HYbrid4 is PSA Peugeot-Citroën's in-house developed TTR hybrid powertrain system, shared between the two manufacturers. It takes the form of a diesel engine powering the front wheels coupled with an electric motor powering the rear wheels to provide a 4WD hybrid with a short fully electric range. The system made its production debut on the Peugeot 3008 HYbrid4 in 2011, emitting 99 g of carbon dioxide per kilometer. The 3008 HYbrid4 returns combined fuel consumption of 3.8 litres/100 km, beating the smaller Toyota Prius. It also operates in four driver-selected modes: Auto, Sport, ZEV (pure-electric) and 4WD.

The 1st generation HYbrid4 system was available 2011–2017. Since 2020 there's a new HYbrid/HYbrid4 system, which is using plug-in technology, either FWD or AWD with power between 180hp (308 1.6 HYbrid) and 360hp (508 PSE).
==Operation==

The Hybrid4 powertrain combines a 120 kW/163 hp (DW10CTED4 PSA-Ford Motor Company joint developed) 2.0 litre HDi FAP EURO5 diesel engine with a 28 kW (37 hp) electric motor. The powertrain offers 4 working modes:

AUTO, in which the vehicle strives for the best fuel economy - throttle response is slow and the automated manual transmission shifts early, furthermore the vehicle switches to ZEV mode as often as possible;

SPORT mode offers a combined power output of 200 hp (150 kW) and 500 Nm at speeds up to 120 km/h, throttle response is very aggressive and the engine revs up to 4000 RPM before upshifts;

4WD mode keeps the HDi engine running constantly and charging the high voltage battery to offer constant AWD with 60:40 split at speeds up to 120 km/h;

ZEV mode is available if the high voltage battery is at least 1/3 full. In this mode the vehicle moves only via the rear electric motor and the performance is limited. ZEV mode is available at speeds of up to ~60 km/h with moderate acceleration, the range on a full charge is about ~2 km (~1.2 miles), the A/C compressor is automatically switched off in this mode. If the driver presses the accelerator beyond a certain point, the HDi engine restarts automatically as to offer better acceleration and the vehicle goes to AUTO mode.

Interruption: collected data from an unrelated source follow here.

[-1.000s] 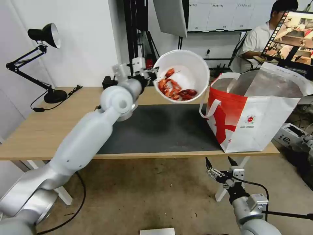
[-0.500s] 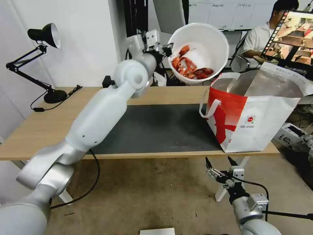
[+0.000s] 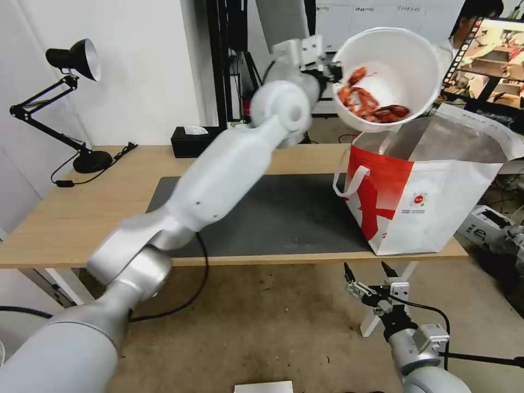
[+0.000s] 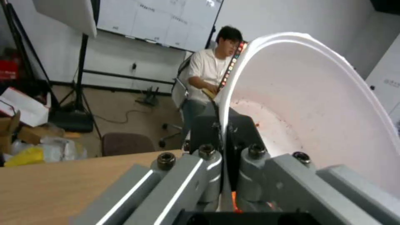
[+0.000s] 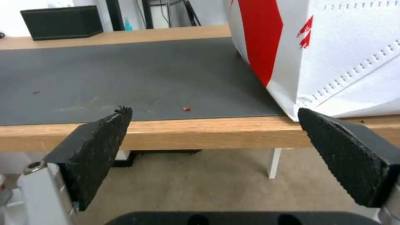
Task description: Pick up the trash from the table and place it into the takeout bag.
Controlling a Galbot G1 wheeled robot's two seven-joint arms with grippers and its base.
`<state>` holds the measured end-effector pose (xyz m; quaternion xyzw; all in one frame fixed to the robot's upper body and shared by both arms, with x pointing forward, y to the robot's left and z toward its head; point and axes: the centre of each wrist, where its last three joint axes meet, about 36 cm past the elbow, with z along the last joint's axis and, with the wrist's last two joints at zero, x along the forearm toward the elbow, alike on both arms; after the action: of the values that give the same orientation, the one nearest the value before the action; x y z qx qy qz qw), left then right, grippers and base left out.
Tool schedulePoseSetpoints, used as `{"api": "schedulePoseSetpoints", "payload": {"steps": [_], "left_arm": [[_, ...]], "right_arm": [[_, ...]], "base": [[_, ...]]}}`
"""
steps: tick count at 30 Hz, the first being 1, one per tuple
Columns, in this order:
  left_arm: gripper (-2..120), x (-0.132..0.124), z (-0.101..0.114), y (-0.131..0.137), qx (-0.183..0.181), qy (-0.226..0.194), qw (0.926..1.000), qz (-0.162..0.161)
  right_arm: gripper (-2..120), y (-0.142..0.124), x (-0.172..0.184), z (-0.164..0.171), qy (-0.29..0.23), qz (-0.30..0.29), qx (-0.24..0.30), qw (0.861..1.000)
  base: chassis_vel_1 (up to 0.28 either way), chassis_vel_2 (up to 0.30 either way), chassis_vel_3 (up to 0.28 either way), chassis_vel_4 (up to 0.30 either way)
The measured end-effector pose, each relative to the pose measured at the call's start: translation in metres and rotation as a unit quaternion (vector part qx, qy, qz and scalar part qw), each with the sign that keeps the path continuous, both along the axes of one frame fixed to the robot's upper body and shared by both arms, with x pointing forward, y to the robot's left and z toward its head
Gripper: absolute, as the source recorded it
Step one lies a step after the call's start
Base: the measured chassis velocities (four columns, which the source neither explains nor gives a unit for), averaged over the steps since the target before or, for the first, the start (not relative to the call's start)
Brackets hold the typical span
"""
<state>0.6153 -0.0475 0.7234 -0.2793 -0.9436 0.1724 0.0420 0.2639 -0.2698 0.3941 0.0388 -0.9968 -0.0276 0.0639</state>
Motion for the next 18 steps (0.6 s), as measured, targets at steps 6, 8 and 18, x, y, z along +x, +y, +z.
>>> {"api": "schedulePoseSetpoints", "payload": {"steps": [6,8,18], "left_arm": [[0,-0.001,-0.010,-0.023,0.030,-0.022,0.9993,0.006],[0,-0.003,-0.015,-0.028,0.041,-0.029,0.9987,0.005],[0,-0.012,-0.041,-0.036,0.073,-0.061,0.9954,-0.005]], "right_arm": [[100,0.000,0.000,0.000,0.000,0.000,0.000,1.000],[100,0.000,0.000,0.000,0.000,0.000,0.000,1.000],[100,0.000,0.000,0.000,0.000,0.000,0.000,1.000]], "base": [[0.000,0.000,0.000,0.000],[0.000,0.000,0.000,0.000],[0.000,0.000,0.000,0.000]]}}
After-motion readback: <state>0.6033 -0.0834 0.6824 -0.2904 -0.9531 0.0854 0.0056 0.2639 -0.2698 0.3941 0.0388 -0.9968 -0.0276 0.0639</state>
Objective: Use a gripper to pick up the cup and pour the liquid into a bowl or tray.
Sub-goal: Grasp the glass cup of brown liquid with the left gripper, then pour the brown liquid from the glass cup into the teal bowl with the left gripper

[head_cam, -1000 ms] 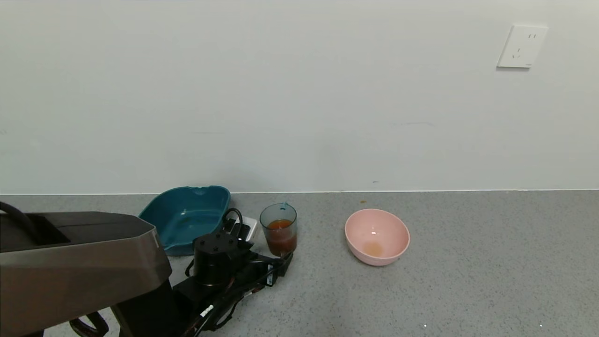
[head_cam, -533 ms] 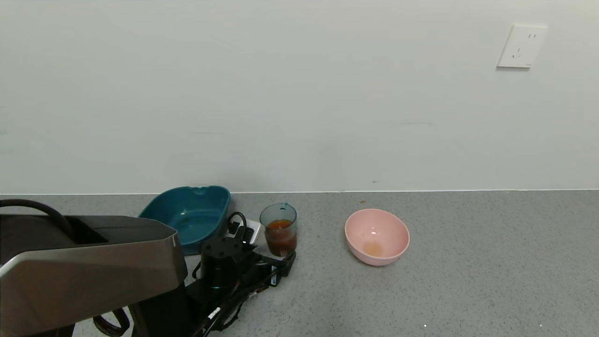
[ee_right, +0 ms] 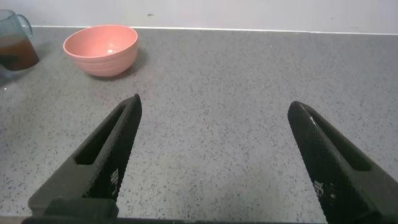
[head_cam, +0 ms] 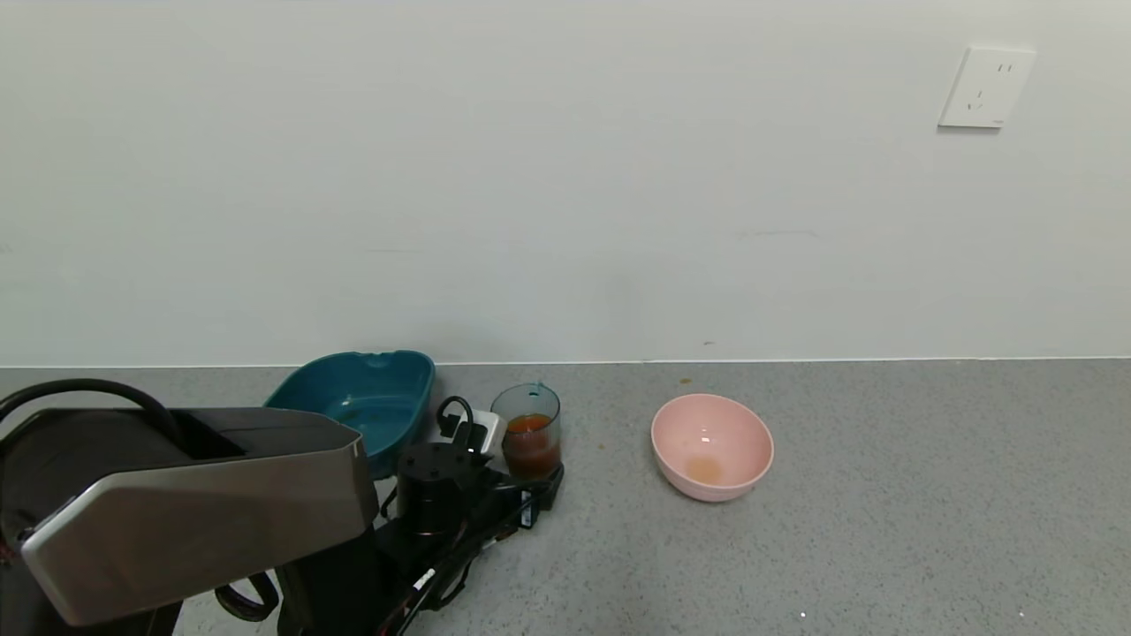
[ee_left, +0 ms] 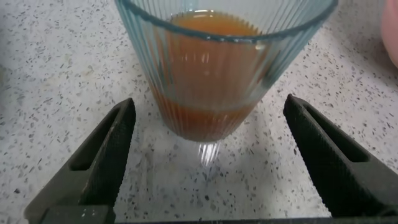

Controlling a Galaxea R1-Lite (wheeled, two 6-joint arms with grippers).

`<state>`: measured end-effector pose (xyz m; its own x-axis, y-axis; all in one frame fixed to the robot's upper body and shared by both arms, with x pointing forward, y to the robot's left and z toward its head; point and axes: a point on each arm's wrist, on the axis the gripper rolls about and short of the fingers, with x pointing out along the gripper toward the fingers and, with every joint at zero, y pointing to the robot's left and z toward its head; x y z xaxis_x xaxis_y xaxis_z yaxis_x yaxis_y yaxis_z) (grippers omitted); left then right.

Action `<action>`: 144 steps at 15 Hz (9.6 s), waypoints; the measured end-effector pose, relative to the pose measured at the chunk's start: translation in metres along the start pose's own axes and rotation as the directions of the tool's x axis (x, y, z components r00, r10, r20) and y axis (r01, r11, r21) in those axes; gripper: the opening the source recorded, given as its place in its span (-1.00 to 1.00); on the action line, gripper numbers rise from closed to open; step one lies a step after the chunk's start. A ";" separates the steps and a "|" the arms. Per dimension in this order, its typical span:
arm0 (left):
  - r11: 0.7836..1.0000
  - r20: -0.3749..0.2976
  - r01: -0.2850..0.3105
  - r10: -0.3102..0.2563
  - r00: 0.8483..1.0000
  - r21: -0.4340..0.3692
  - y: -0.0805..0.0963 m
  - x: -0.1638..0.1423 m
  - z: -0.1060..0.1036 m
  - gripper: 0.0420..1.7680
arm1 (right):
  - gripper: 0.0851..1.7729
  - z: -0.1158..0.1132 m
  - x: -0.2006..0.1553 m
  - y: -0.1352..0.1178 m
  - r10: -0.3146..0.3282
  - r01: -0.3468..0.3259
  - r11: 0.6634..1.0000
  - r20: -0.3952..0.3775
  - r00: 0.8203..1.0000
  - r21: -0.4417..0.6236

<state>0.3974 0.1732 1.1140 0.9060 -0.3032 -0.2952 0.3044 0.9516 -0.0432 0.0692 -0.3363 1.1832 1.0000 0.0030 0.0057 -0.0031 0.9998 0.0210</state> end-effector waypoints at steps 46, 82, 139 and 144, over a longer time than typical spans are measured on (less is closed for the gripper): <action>0.999 0.129 -0.042 0.044 0.991 -0.016 -0.007 0.038 -0.010 0.94 | 0.93 0.000 0.000 0.000 0.000 0.000 1.000 0.000 1.000 0.000; 0.984 0.187 -0.165 0.175 0.967 -0.066 0.046 -0.027 0.144 0.41 | 0.93 0.000 0.000 0.000 -0.001 0.001 1.000 0.000 1.000 0.000; 0.808 0.106 -0.487 0.481 0.870 0.332 0.262 -0.080 0.089 0.41 | 0.93 0.000 0.000 0.000 0.000 0.000 1.000 0.000 1.000 0.000; 0.775 0.094 -0.490 0.497 0.863 0.400 0.260 -0.081 0.086 0.41 | 0.93 0.000 0.000 0.000 0.000 0.000 1.000 0.000 1.000 0.000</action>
<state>0.4286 0.4411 1.2092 0.9605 0.2065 -0.1866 -0.0902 0.8652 0.4933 0.0692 -0.3363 1.1833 1.0000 0.0026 0.0060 -0.0027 0.9998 0.0215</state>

Auto Start-Stop is part of the HYbrid4 system and is available in all modes except for 4WD when the engine is constantly running so that the reversible alternator can top up the battery and provide constant rear drive. The engine automatically shuts down whenever possible (cruising downhill at speeds of up to 85 km/h when the battery is not fully charged or cruising on a level surface at speeds of up to ~60 km/h), when coming to a stop the HDi engine shuts down at speeds below 30 km/h. The Auto Start-Stop function is possible with the use of the BOSCH SMG (Separate Motor-Generator) 138/80 (138 mm in diameter, 80 mm long) reversible starter-generator motor. Restarting can occur at any moment, if the HYbrid4 control unit determines that additional power is needed; or the battery needs to be topped up; or the A/C compressor needs to kick in. The engine also restarts when the battery is fully charged and the vehicle is going downhill, as to offer additional engine braking, no fuel is used in this mode, but ZERO EMISSION is not displayed, as the HDi engine is rotating.

==HV Battery==

The high voltage battery consist of 42 packs of 4 D-size SANYO batteries. The nominal voltage of the battery is 201.6 V, the nominal capacity is 1.1kWh and the peak power output is 31kW. The battery operates in the ~150–270 V range depending on the state of charge and acceleration/charging demand. To offer a longer battery pack life the HCU (hybrid control unit) never charges the batteries over 90%, nor discharges them under 30%. The battery pack has an independent air cooling system which can operate at different flow rates depending on the cooling requirements of the unit. The cooling system can be operative even if the vehicle is locked; operation noise and a warm draft can be felt at the left rear quarter panel of the car.
The HV battery typically lasts about 150.000-200.000km or 6-10 years before starting to lose capacity noticeably. The vehicle could be driven with a "bad" battery and does not lose the 4WD function, however the EV range is significantly reduced, resulting in poorer fuel economy.

==Rear electric drive==

The rear electric drive was co-developed by PSA Peugeot-Citroën, Bosch and GKN. It has an integrated clutch mechanism that disengages the rear drive at speeds over 120 km/h to provide less drag and better fuel efficiency at highway speeds. Reverse gear is not mechanical, instead the current going through the electric motor is reversed.

==Bosch SMG in HYbrid4==

The Bosch SMG (“separate motor generator”) 180/120 (180 mm in diameter, 120 mm long) electric motor is used as the traction motor in the HYbrid4 system. The unit weighs only 32 kg and is a permanent magnet synchronous motor. In the HYbrid4 system it can deliver up to 27 kW and 200 Nm of power to help provide lower fuel consumption in AUTO and ZEV mode, better grip in 4WD mode and enhanced acceleration in SPORT mode.
The SMG 180/120 is also used in the Fiat 500e as main traction motor and in the front axle of the Porsche 918 Spyder.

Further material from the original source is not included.